For more information and updates to the conference schedule, visit the conference page on FIC's website here: https://foodwhistleblower.org/learn-more/fic-conference-2011

It should be noted that the new protections cover all private food industry workers who report any food violations enforced by the FDA.
However, the protections generally do not extend to employees who
report violations of USDA regulations, which cover the meat and poultry
industries.

"These FDA protections serve as a model whistleblower provision for
other areas where workers still lack safeguards for speaking up," said
Hitt. "Private sector workers defending USDA food safety laws as well as
federal employees can still be fired for doing the right thing."

Devine will be leading a conference workshop, Whistleblower Law 101,
to address actions that workers can take in the face of retaliation for
attempting to report food violations enforced by the FDA.

All panelists will be available to speak with the media during and in
the days prior to the event. All attending guests must register at WCL's
website (https://www.wcl.american.edu/secle/cle_form.cfm), but journalists can register by emailing GAP Communications Director Dylan Blaylock at dylanb@whistleblower.org.

FIC's mission is to enhance overall food integrity
by facilitating truth-telling. FIC accomplishes this mission by
strategically working to alter the relationship of power between the
food industry and consumers; protecting the rights of those who speak
out against the practices that compromise food integrity; and empowering
industry whistleblowers and citizen activists.
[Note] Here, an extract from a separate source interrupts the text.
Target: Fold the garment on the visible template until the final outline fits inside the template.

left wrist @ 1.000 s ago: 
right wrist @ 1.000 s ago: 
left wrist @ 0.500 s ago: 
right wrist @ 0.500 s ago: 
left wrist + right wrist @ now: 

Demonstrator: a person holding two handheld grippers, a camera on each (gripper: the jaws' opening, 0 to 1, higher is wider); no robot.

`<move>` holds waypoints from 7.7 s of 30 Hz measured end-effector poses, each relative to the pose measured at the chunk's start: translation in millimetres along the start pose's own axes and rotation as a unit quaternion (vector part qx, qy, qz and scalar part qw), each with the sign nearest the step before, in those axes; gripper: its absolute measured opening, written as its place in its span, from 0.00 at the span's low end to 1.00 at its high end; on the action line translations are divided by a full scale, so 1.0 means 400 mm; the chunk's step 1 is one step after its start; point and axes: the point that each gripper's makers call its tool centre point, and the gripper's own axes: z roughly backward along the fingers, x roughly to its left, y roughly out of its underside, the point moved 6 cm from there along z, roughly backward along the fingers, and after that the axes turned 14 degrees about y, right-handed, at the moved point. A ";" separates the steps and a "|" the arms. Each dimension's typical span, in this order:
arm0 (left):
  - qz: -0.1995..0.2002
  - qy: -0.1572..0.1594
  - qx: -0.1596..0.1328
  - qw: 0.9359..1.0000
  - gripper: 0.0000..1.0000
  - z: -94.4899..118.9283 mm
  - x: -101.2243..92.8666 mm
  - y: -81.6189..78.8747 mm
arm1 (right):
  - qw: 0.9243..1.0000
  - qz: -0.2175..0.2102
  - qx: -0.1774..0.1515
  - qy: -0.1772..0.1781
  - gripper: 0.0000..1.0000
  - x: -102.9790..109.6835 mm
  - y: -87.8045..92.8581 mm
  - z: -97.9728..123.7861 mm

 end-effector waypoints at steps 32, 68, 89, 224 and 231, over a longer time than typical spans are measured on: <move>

More than just food
safety, food integrity implies a global perspective of food that is
produced in ways consistent with community values, principles, and
beliefs - from soil to plate.

The Government Accountability Project (GAP) is a 30-year-old nonprofit public interest group that promotes government and corporate accountability by advancing occupational free speech, defending whistleblowers, and empowering citizen activists. We pursue this mission through our Nuclear Safety, International Reform, Corporate Accountability, Food & Drug Safety, and Federal Employee/National Security programs. GAP is the nation's leading whistleblower protection organization.